17. In that context, the Court has made it clear that the scope of protection provided by the Directive does not cover the phase in which the data are created, but only the phase in which they are collected, verified and presented. (8) In other words, in identifying the ‘database’, care must be taken to plot clearly the dividing line between the time when the data are created, which the Directive does not concern, and the time when they are collected or developed, which, by contrast, is relevant for the purposes of determining whether or not the database is eligible for protection.
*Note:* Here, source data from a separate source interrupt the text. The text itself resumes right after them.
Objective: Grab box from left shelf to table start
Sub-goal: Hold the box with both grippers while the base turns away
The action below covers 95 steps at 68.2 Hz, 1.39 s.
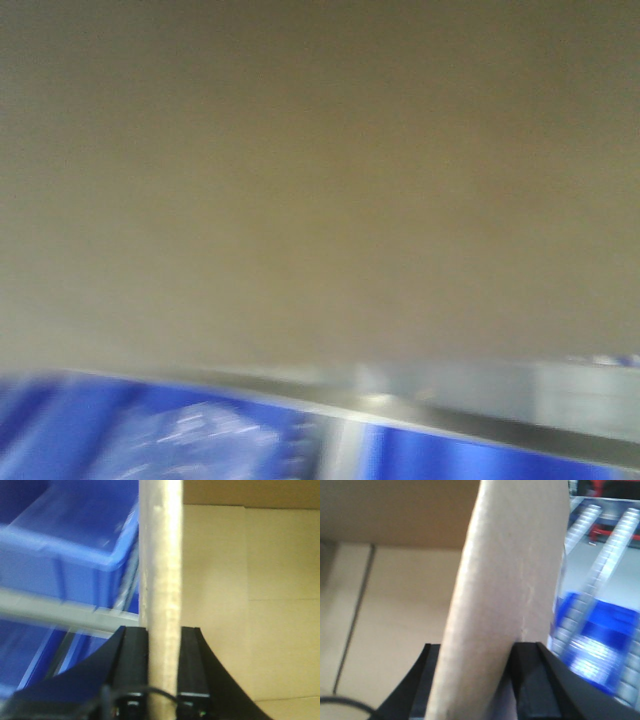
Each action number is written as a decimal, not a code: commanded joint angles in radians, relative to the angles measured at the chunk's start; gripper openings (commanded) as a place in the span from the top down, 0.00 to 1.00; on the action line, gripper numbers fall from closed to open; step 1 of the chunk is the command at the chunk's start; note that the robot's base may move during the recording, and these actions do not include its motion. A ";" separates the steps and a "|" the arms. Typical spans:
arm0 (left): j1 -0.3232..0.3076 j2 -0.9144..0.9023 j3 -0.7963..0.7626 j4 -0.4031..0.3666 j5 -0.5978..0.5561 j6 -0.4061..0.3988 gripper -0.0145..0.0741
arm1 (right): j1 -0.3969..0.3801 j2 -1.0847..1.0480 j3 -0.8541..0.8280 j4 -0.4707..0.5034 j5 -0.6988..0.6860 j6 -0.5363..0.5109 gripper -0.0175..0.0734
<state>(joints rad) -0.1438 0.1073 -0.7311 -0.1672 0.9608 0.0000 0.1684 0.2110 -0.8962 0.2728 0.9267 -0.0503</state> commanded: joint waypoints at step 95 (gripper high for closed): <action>-0.008 0.014 0.242 -0.031 -0.134 -0.006 0.94 | 0.000 0.015 -0.030 0.054 -0.113 -0.011 0.74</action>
<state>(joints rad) -0.1475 0.1073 -0.4830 -0.2485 0.8319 -0.0150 0.1684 0.2147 -0.8962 0.2852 0.8728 -0.0611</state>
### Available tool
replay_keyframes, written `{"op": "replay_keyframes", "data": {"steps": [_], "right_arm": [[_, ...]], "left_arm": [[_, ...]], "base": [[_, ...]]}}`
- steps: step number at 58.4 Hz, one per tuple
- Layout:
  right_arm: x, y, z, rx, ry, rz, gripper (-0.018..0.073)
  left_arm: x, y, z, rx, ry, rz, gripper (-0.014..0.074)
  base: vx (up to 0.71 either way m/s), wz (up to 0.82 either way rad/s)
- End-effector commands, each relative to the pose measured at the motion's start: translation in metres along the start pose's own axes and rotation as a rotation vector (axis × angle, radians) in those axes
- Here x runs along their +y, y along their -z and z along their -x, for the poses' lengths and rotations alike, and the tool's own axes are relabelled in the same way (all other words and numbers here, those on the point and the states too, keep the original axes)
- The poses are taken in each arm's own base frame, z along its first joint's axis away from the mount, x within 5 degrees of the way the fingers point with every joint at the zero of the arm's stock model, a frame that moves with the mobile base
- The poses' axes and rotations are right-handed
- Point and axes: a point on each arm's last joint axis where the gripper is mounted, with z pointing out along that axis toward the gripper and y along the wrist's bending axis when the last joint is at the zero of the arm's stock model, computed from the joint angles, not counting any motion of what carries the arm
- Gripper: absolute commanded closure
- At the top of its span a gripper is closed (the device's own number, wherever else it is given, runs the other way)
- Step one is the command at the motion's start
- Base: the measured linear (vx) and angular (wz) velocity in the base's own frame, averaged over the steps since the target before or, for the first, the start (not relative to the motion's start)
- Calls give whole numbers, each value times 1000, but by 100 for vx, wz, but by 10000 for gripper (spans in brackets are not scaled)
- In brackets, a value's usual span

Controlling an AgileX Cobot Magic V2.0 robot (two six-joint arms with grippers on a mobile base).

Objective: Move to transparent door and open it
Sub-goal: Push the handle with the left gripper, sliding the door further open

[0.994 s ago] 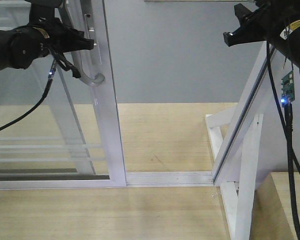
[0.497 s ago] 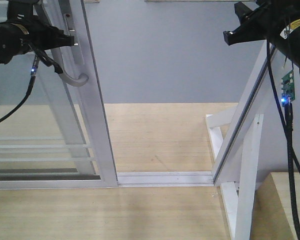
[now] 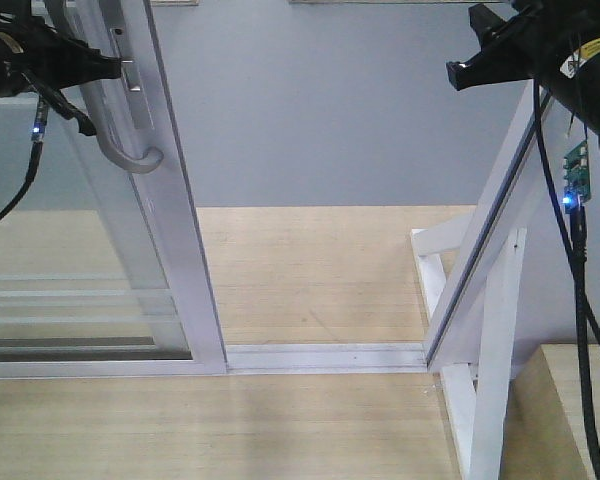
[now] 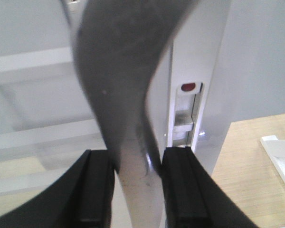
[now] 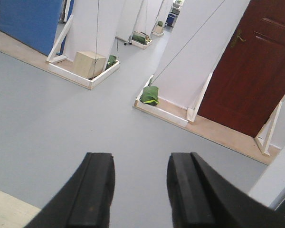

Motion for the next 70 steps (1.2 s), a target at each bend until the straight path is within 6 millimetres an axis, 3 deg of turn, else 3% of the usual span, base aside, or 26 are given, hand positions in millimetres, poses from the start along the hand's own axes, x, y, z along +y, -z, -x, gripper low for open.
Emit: {"op": "replay_keyframes", "data": {"steps": [1, 20, 33, 40, 55, 70], "right_arm": [[-10, 8, 28, -144, 3, -48, 210], [-10, 8, 28, -144, 3, -47, 210], [-10, 8, 27, -135, 2, -45, 210], [-10, 8, 26, -128, -12, -44, 210], [-10, 13, 23, -37, -65, -20, 210], [-15, 54, 38, 93, -119, -2, 269]], "left_arm": [[15, 33, 45, -236, -4, 42, 262], [14, 35, 34, -87, 5, 36, 277], [15, 69, 50, -129, 3, 40, 323], [14, 90, 49, -151, 0, 42, 331], [10, 134, 10, -185, -26, 47, 332], [5, 175, -36, -202, -29, 46, 347]], "base": [[0, 0], [0, 0], [0, 0], [0, 0], [0, 0], [0, 0]]}}
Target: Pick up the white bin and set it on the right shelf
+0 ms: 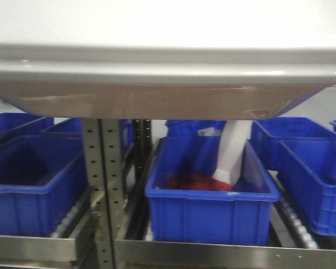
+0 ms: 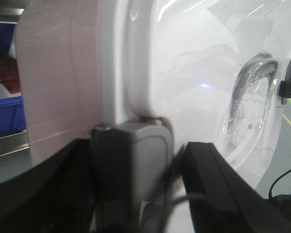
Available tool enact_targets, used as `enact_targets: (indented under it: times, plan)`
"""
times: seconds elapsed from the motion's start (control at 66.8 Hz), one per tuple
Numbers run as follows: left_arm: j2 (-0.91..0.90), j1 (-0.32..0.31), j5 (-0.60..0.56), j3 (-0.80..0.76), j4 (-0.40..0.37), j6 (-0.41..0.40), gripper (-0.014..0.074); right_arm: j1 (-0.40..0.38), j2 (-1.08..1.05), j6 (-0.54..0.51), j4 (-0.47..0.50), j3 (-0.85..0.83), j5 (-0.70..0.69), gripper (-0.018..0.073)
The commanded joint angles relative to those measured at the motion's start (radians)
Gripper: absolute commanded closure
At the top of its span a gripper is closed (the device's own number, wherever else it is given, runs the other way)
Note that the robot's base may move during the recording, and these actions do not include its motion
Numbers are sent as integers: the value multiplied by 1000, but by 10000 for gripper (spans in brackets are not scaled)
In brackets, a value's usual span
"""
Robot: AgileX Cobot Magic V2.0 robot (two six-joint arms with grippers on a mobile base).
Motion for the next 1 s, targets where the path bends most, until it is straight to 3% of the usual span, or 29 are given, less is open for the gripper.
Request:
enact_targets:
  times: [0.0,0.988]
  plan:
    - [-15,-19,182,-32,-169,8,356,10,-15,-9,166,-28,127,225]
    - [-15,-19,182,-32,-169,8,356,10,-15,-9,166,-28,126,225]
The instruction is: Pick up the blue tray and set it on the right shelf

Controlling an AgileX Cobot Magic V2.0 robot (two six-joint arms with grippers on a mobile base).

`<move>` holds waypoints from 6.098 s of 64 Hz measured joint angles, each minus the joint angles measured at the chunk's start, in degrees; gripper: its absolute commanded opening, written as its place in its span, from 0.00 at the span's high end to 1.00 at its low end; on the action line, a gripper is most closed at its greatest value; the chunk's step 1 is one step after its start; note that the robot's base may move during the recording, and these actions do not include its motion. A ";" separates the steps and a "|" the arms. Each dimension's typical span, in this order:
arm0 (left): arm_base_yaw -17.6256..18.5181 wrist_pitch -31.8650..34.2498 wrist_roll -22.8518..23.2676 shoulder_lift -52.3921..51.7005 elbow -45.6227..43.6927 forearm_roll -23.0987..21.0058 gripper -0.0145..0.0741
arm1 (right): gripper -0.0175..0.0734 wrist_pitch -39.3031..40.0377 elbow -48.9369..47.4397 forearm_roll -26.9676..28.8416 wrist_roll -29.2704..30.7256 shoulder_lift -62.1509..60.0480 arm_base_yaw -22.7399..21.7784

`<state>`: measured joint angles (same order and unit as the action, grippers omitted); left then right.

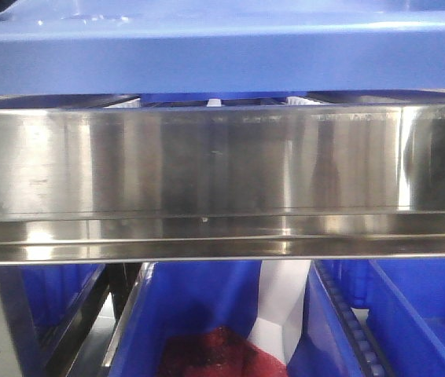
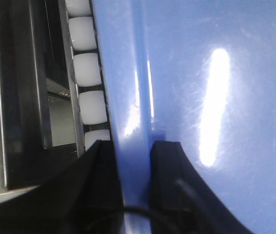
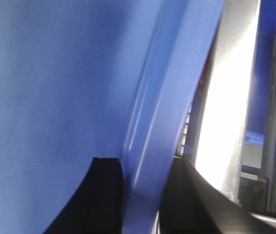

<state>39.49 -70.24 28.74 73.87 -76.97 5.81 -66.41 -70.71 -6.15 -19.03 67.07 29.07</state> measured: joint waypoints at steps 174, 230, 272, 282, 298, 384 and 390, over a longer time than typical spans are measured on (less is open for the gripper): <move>-9.86 2.44 -6.21 25.61 -18.48 3.15 0.21 | 0.12 4.63 -17.19 -3.29 1.35 26.29 -5.95; 9.55 25.90 -6.68 -26.00 19.10 7.56 0.89 | 0.75 22.84 20.07 -3.19 5.31 -26.71 -5.95; 9.69 38.69 -8.42 -58.74 44.53 9.27 0.89 | 0.75 41.15 50.13 -3.29 5.65 -63.16 -5.95; 9.69 38.81 -8.45 -58.74 44.64 9.27 0.89 | 0.75 41.15 50.13 -3.29 5.65 -63.16 -5.95; 9.69 38.81 -8.45 -58.74 44.64 9.16 0.89 | 0.75 41.15 50.16 -3.29 5.65 -63.16 -5.95; -38.90 69.08 -30.65 -74.57 78.59 -15.00 0.89 | 0.75 41.27 50.25 -3.50 5.78 -63.29 -5.95; -38.90 69.08 -30.65 -74.57 78.59 -15.00 0.89 | 0.75 41.27 50.25 -3.50 5.78 -63.29 -5.95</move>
<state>0.59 -1.17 -1.92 -0.70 1.62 -9.20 -25.14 -20.46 -9.65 -13.25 3.78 23.12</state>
18. The Court drew that distinction, between the creation and the banking of the data, in the course of discussing the ‘sui generis’ protection. In my view, however, these are considerations which concern, more generally, the very concept of a ‘database’ for the purposes of the Directive. That finding also makes it clear, once and for all, that the Directive protects the creation of databases — both in terms of the structure of the database and in terms of the collection of the data — but does not deal with the protection of the data as such. Furthermore, the objective of the Directive is to encourage the creation of systems for collecting and consulting information, (9) not the creation of data. When discussing the concept of a ‘database’, the Court has, moreover, repeatedly stressed the independent informative value of the data entered in a database. (10)
19. Furthermore, as regards copyright, it is perfectly logical not to take the activities involved in the creation of the data into consideration for the purposes of Directive 96/09, since that directive makes it clear that the data may still be protected as such by copyright, if the conditions for such protection are met, independently of any copyright in the database itself.
20. I must also observe that, in the present case, the very idea of using copyright to protect football fixture lists seems peculiar, to say the least. As I have already pointed out above, in the case of a database, the copyright essentially protects its ‘external’ aspect, its structure. It is my understanding that Yahoo and Others use the data developed by the companies which organise the leagues, not the form in which in which those companies make the data public. Perfectly reasonably, before the Court’s judgments of 2004 ruled out the possibility that the ‘sui generis’ type of protection could apply, the only type of protection that the organising companies considered was the ‘sui generis’, which, as has been seen, protects the contents of a database (or, more accurately, the effort required to collect and present the data) rather than its structure. Recourse to the copyright now appears to be a ‘fallback’ solution prompted by the Court’s exclusion of ‘sui generis’ protection. Moreover, it is not even certain that, were protection under copyright available for football fixture lists, it would impede the current activities of Yahoo and Others, which, as far as can be understood from the case file, appear to be confined to use of the raw data (the dates, times and teams for the various matches), and not the structure of the database.
21. On the basis of all those preliminary remarks, we can now move on to consider Questions 1(a), (b) and (c). As will be seen, because of the approach taken to each of those three queries. The solution to these will allow me to arrive at an answer to the whole of the first question.
D – Question 1(a)
22. By the first of the three sub-questions, the referring court asks the Court whether the activity that goes into creating the data which are entered into the database is to be taken into consideration when deciding whether or not the database is eligible for protection under the copyright.
23. The answer to that question flows directly from what I have stated above regarding the fact that, throughout the Directive, the term ‘database’ necessarily relates to one and the same concept. The effort expended in the creation of the data cannot be taken into account for the purposes of assessing eligibility for protection under the copyright, just as, according to the Court’s case-law, they cannot be taken into account for the purposes of assessing eligibility for ‘sui generis’ protection. The creation of the data is an activity which falls outside the scope of the Directive.
24. Furthermore, it should be noted that if the activities involved in the creation of the data cannot, as the Court has affirmed, be taken into consideration for ‘sui generis’ protection, which is more closely linked to the data and the obtaining of those data, then a fortiori those activities will have to be disregarded for protection by copyright, which is more tenuously linked to the collection of the data and is focused more on their representation.
E – Question 1(b)
25. By the second sub-question, the referring court asks the Court to clarify whether the ‘selection or arrangement’ of the contents of the database — appraisal of which makes it possible to determine whether the requirements for protection under the copyright are satisfied — can also consist in adding important significance to a pre-existing item of data.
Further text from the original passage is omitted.